No, you can definitely use it for single end sequences. You just supply one sequence file instead of two.

tophat /path/to/indices fastq_file

As noted in the manual, multiple (single end) FASTQ files can be provided as a comma separated list. When you have paired end reads, you need *two* comma separated lists.

Thanks, I did get it going. But now, I get this error:

[Thu Feb 11 09:37:18 2010] Preparing output location ./tophat_out/
[Thu Feb 11 09:37:18 2010] Checking for Bowtie index files
[Thu Feb 11 09:37:18 2010] Checking for reference FASTA file
[Thu Feb 11 09:37:18 2010] Checking for Bowtie
Bowtie version: 0.11.3.0
[Thu Feb 11 09:37:18 2010] Checking reads
seed length: 27bp
format: fastq
quality scale: phred33 (default)
[Thu Feb 11 09:37:18 2010] Mapping reads against mm9 with Bowtie
[Thu Feb 11 09:37:21 2010] Joining segment hits
[Thu Feb 11 09:37:21 2010] Searching for junctions via segment mapping
Warning: junction database is empty!
[Thu Feb 11 09:38:12 2010] Joining segment hits
[Thu Feb 11 09:38:13 2010] Reporting output tracks

Does any one know how to fix this warning? I am using UCSC mm9 and thought the chromosome naming problem should disappear.

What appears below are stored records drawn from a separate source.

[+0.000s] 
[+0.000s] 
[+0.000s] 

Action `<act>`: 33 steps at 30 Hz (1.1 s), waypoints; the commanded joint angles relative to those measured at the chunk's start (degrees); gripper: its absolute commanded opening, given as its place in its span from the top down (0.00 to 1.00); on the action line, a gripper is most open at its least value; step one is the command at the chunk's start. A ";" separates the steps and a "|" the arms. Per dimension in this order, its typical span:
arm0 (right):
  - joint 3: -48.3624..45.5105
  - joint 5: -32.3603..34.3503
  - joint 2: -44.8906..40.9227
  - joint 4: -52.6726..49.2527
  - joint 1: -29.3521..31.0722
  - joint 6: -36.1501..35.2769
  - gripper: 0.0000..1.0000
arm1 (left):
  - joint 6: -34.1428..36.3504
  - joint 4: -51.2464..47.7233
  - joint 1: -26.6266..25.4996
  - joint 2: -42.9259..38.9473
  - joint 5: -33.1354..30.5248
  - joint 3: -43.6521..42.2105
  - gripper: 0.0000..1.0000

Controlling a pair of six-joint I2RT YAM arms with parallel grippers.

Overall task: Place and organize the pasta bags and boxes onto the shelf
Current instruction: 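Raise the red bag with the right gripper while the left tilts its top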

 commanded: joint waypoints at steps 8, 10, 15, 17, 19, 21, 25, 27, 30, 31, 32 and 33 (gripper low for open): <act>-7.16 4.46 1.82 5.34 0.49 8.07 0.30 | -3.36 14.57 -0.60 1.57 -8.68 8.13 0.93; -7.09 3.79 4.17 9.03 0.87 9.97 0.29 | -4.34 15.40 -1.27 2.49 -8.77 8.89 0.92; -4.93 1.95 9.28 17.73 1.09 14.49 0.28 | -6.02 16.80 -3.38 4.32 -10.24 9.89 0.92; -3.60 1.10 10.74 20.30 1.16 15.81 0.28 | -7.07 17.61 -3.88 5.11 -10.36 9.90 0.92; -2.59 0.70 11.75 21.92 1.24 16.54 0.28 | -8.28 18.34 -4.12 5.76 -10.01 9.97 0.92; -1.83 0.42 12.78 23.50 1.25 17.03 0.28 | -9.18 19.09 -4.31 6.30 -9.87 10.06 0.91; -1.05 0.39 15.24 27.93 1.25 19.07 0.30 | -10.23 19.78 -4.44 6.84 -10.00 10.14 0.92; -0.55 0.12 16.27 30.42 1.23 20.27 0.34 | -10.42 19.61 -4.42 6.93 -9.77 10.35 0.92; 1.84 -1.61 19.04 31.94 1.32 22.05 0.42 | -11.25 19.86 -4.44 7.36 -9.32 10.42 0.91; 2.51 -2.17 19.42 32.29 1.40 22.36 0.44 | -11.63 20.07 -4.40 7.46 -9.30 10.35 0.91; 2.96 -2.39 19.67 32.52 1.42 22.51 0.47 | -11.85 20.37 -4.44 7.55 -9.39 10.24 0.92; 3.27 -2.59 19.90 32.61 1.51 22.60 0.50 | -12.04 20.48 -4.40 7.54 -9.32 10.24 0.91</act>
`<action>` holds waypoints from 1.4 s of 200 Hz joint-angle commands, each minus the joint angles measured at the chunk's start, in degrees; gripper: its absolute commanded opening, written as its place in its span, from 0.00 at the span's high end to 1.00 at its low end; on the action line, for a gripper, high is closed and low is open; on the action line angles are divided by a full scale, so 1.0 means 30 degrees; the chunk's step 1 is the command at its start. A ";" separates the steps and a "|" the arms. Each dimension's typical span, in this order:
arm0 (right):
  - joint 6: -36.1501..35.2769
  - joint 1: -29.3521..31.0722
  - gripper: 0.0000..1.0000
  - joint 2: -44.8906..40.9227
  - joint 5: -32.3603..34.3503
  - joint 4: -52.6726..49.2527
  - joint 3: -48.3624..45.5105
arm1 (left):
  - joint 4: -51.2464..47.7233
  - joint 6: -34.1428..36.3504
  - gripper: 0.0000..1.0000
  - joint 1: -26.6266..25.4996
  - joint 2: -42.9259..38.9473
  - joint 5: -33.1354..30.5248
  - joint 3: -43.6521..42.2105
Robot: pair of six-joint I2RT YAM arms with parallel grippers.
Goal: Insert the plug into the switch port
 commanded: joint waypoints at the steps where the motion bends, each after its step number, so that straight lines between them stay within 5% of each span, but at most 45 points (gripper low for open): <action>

in my case, single end read and I try to use gene model annotation
tophat -G <GFF3 file> /path/to/indices fastq_file

same problem "Error: you must set the mean inner distance between mates with -r"

and if without -G <GFF3 file> in options, that works fine.

any suggest of how adding -G option? cheers

middlemale, could you copy-paste the exact command you used to launch TopHat, as you've typed it?